Assignment
When you reach the line containing "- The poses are" in the entries below, begin reproducing lines exactly, and stop once the line containing "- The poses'" is done.

Input data
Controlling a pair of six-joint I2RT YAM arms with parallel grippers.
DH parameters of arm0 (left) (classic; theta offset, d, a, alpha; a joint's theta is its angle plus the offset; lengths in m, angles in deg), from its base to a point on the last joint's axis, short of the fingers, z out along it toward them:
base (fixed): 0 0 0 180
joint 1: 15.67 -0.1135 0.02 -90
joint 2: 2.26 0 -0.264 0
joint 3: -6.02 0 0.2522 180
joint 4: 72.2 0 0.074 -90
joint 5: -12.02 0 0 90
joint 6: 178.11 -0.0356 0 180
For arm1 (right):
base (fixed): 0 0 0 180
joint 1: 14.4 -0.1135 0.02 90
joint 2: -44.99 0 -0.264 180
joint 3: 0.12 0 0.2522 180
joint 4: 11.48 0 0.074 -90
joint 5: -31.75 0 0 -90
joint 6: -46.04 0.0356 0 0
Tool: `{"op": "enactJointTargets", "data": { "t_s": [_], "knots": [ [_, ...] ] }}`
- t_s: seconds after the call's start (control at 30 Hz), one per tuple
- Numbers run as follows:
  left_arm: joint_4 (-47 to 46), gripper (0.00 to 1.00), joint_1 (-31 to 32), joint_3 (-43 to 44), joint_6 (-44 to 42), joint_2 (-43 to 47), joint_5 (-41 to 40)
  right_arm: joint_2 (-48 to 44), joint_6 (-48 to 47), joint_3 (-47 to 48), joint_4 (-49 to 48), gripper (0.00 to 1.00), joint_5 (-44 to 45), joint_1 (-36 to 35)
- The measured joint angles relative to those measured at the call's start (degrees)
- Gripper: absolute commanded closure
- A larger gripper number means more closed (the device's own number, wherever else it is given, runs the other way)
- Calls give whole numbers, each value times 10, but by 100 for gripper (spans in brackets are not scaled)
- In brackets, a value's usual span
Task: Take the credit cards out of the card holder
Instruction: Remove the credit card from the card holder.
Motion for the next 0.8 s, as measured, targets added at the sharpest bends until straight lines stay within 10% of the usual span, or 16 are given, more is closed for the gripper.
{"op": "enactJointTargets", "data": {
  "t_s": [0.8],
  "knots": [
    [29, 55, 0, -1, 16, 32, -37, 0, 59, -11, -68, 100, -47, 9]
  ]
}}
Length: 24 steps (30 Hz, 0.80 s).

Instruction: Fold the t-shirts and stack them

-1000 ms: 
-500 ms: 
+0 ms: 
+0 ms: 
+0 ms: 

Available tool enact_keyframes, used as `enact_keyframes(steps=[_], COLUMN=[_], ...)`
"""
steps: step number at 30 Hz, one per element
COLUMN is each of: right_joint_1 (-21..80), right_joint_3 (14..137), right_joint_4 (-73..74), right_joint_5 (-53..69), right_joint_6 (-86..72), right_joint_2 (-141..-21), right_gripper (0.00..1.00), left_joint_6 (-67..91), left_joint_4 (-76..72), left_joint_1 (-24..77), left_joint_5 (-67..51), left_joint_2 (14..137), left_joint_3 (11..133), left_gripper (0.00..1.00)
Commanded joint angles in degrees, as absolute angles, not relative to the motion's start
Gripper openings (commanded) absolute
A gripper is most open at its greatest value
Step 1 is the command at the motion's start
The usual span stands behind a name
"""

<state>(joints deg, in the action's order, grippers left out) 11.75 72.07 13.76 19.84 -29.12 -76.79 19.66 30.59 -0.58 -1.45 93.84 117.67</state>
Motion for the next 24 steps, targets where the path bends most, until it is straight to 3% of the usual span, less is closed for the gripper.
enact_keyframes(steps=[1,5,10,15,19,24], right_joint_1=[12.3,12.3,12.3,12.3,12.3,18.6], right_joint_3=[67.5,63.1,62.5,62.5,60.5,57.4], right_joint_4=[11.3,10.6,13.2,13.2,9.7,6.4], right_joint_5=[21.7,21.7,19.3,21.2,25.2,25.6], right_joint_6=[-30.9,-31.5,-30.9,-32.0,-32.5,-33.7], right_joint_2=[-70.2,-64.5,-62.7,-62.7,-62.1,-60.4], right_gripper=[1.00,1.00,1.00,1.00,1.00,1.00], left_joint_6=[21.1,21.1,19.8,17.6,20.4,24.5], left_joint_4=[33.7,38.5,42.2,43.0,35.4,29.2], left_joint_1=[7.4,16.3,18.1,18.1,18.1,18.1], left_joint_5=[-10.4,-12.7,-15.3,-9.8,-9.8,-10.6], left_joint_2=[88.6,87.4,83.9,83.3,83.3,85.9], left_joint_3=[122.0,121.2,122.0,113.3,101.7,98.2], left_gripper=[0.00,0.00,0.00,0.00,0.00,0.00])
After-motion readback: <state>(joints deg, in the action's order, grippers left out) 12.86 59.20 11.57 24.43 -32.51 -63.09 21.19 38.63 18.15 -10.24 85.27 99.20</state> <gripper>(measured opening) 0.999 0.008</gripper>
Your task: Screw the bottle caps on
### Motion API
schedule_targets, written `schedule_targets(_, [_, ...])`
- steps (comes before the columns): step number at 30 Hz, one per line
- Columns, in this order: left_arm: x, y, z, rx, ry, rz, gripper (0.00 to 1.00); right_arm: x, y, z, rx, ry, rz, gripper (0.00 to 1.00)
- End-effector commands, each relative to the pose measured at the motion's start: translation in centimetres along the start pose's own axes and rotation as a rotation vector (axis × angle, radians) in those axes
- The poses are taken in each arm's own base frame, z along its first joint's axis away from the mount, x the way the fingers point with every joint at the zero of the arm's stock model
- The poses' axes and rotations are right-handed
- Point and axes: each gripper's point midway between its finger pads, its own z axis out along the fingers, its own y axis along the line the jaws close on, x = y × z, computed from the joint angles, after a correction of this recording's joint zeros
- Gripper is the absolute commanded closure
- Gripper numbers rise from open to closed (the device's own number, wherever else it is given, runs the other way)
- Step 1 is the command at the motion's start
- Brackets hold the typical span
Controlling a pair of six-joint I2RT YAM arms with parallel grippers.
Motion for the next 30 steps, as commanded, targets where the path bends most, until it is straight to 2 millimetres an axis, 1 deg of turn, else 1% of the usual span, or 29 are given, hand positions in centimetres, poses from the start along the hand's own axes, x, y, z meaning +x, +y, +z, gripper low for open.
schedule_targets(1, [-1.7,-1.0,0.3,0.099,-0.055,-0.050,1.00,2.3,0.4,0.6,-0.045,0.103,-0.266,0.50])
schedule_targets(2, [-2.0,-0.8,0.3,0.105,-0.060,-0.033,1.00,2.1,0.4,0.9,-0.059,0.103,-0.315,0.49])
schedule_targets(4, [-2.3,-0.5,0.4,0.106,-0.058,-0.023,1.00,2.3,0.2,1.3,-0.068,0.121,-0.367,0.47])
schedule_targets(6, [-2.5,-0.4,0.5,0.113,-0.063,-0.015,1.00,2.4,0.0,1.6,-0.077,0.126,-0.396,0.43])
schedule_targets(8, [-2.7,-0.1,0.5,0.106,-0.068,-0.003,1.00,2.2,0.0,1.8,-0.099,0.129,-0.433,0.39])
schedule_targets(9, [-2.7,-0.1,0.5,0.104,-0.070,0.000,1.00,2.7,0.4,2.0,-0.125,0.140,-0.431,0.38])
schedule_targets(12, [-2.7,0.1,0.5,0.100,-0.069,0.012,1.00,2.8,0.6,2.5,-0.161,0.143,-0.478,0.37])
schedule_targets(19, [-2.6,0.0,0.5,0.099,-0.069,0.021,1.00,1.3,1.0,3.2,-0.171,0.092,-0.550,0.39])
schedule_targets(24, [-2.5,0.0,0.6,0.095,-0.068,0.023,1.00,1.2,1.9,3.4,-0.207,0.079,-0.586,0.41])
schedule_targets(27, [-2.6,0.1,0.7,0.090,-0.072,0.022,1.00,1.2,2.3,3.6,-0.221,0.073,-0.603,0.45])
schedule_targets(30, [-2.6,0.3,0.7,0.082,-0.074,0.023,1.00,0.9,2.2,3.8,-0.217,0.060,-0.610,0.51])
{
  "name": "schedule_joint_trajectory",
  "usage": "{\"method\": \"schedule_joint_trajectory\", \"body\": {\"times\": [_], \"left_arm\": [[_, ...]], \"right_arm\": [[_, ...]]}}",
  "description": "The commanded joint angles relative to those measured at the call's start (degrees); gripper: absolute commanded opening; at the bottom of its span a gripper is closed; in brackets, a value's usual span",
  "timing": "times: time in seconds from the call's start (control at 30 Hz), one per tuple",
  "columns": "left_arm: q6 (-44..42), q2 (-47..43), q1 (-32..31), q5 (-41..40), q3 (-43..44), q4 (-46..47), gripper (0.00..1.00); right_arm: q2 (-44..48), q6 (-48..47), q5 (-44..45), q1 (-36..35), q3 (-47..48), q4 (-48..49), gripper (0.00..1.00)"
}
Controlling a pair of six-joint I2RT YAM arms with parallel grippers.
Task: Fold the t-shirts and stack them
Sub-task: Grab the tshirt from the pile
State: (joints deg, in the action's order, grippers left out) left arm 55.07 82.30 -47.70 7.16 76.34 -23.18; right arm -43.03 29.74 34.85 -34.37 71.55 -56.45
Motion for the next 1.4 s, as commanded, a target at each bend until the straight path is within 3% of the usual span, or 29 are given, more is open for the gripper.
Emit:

Task solution
- The poses are taken in each arm's own base frame, z along its first joint's axis away from the mount, x the way the fingers point with every joint at the zero of the arm's stock model
- The poses' axes and rotations are right-handed

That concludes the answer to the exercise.